While optimizing run the profiler for each change to make sure you're going in the right direction. It's not uncommon for something that you think should be faster to be slower because of something you couldn't foresee or some unexpected side effect. When the method you're working on is no longer the worst offender, move on to the next, and iterate.
These are some general tips I've gathered while optimizing Ruby code:
- Avoid string literals. In contrast to Java, strings in Ruby are mutable, so each literal string is a separate object (otherwise 'a'.upcase! would have very strange side effects). Move string literals to constants.
- Avoid range literals. Just as with strings, ranges are objects and they are created every time they are encountered. Ranges are most often used to extract parts of a string, like
str[1..5]. This can always be rewritten as a slice instead:
str[1, 4](the second argument is a length, not an index, so make sure you get the right value). Code like
data[offset..(offset + 4)]is especially wasteful since it would be much clearer with the slice syntax:
- Avoid regular expressions. They are convenient, but for code that will be called thousands of times you need to rewrite them using String#index and String#slice/. Make sure that your rewrite doesn't create a lot of temporary string objects.
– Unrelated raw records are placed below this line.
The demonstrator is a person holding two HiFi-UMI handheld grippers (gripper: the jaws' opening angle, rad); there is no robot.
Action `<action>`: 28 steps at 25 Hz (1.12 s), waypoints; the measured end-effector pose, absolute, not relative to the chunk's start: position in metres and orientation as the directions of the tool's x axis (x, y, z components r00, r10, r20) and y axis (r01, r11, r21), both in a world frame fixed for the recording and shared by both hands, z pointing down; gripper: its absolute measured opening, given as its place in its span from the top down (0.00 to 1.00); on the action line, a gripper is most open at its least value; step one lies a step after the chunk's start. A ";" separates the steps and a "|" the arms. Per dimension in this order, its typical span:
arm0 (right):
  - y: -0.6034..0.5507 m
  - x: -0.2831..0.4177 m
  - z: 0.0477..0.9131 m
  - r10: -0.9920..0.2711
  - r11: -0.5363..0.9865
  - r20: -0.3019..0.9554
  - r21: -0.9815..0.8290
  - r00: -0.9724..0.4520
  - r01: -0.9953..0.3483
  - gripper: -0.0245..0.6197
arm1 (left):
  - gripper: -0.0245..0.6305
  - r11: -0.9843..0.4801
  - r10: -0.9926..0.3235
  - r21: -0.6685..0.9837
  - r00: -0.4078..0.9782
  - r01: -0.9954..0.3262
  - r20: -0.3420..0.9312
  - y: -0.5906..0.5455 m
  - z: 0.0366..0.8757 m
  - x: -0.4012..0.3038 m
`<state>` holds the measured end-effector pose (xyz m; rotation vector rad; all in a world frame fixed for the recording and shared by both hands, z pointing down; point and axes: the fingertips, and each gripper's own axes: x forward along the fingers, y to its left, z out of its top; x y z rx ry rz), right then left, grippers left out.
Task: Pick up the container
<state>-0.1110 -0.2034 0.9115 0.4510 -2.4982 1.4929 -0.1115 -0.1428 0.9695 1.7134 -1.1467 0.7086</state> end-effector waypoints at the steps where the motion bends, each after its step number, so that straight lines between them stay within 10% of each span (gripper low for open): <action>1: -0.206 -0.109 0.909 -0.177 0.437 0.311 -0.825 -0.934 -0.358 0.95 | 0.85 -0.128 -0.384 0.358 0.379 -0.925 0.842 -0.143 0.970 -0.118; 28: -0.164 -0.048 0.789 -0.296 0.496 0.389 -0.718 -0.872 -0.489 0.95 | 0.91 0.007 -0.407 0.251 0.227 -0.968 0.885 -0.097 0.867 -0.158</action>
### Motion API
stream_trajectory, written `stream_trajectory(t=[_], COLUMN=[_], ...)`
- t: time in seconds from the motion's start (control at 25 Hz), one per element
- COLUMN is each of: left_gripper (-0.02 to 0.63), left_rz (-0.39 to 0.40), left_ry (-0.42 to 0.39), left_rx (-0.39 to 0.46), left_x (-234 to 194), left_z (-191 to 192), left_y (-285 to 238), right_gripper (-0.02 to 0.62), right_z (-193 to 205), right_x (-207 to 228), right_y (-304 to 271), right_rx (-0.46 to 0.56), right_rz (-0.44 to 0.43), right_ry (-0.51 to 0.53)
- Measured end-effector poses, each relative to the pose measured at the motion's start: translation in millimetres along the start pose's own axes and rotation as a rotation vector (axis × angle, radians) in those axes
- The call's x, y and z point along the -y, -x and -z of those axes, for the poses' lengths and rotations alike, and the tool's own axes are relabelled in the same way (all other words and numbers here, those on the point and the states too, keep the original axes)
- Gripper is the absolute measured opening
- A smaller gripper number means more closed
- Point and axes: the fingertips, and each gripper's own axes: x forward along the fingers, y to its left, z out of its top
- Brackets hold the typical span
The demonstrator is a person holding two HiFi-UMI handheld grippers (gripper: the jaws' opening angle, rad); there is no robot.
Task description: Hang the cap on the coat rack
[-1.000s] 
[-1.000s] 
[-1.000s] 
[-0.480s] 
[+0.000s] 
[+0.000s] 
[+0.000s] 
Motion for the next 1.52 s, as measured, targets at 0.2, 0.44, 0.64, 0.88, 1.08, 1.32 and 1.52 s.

- When reading files don't read line by line, and absolutely never byte by byte. It's much faster to read a big chunk (as in megabytes) and use String#split to split into lines. The same goes for writing. Buffer the lines and write them in one big chunk. Avoid IO#tell and #seek unless you're trying to read a few bytes out of a gigabyte file.
- Never ever, ever, use Date or DateTime, or require 'date' (to get Time.parse, for example). Date is so slow that it's not even funny. If you use Date.parse you can be sure that whatever else you do that method will account for at least half of the running time. If you really, really need date parsing and date perform date calculations, use the home_run gem, but for almost everything you can use the basic methods on Time (but those aren't cheap either).